Que le caniche, au lieu de faire le beau, se mette enfin à mordre ! (Witold Gombrowicz)

Par Jmlire

Witold Gombrowicz

Lundi.

Je ne suis pas un rustre. Je ne cherche pas la bagarre dans la rue. Je ne braille pas non plus dans un élan de démagogie, je ne cherche pas à faire peur, je n'exagère pas - non, je n'exagère pas - j'ai toujours cherché la force dans la modération.

Je ne perds pas de vue que la science ( bien qu'inhumaine ) est notre espoir, que ( bien que déformante ) elle nous délivre de milliers d'autres déformations et que, toute cruelle qu'elle est, elle est une mère protectrice. Que cette malédiction est aussi une bénédiction pour nous.

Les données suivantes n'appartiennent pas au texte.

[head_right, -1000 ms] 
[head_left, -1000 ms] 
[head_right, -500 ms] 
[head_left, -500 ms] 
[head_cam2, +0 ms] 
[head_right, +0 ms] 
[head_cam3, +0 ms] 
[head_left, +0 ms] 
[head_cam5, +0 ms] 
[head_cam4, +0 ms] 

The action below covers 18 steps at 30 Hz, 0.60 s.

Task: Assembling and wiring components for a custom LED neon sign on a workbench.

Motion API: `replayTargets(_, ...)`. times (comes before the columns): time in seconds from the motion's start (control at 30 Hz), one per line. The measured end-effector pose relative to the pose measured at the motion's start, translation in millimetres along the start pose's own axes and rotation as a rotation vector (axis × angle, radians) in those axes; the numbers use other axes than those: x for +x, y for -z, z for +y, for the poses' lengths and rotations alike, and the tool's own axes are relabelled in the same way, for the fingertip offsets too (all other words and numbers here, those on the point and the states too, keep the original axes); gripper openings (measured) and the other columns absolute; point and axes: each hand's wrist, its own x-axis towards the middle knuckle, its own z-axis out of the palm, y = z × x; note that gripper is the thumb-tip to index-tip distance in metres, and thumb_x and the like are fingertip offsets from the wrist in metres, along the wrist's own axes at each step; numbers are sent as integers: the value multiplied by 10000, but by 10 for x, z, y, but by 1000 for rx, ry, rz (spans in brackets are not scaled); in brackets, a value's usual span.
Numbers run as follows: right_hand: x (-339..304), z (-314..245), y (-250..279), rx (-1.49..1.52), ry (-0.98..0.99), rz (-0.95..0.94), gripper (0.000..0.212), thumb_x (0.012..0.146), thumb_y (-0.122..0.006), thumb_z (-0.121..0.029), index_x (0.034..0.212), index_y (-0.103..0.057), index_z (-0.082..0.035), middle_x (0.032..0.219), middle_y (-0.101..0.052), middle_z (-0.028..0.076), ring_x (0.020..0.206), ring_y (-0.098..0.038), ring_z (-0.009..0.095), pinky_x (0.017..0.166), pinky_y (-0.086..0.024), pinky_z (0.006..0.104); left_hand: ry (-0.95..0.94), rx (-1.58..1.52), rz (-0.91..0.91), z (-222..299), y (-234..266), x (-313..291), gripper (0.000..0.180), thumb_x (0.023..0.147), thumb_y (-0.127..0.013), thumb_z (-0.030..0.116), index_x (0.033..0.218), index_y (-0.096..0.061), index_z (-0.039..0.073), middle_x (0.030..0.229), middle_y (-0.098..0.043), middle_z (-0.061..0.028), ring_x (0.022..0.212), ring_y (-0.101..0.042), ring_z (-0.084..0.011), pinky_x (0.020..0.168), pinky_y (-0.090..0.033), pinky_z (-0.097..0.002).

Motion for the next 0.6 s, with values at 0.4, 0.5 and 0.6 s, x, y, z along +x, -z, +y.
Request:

J'incite l'art à donner un coup de pied - pan! - non pour que le savant sente qu'il l'a reçu mais pour que l'artiste sente qu'il l'a donné. Je ne cherche pas à enfoncer la science mais je veux restituer à l'art sa propre vie, avec sa spécificité. Que le caniche, au lieu de faire le beau, se mette enfin à mordre ! Quand j'écoute un concert "moderne", quand je visite une exposition, quand je lis un livre d'aujourd'hui, je suis pris de faiblesse, j'ai l'impression d'avoir affaire à une capitulation et à une mystification. On ne sait plus qui parle : un poète, ou un "homme éduqué, cultivé, averti et informé" ? Le créateur, qui récemment encore parlait d'une voix divine, crée aujourd'hui comme s'il fabriquait. Il crée comme un élève. Comme un spécialiste. Comme quelqu'un qu'on a instruit. Assez de ce scandale ! ...

Mardi.

Un coup dans le ventre ! Et pan dans les gencives !

Mercredi.

Un coup sur la gueu...

Jeudi.

Pan ! Et allons-y gaiement !

Vendredi

Du calme. Fi de cette théorique de blousons noirs !

Et pourtant, quelle autre solution pour vous, artistes ?...

Dimanche

(...) La science est libre de courir après l'utilité. Mais que l'art soit le gardien de la forme humaine !...

Witold Gombrowicz : extrait de " Journal, Tome II, 1959-1969, Éditions Gallimard, 1995.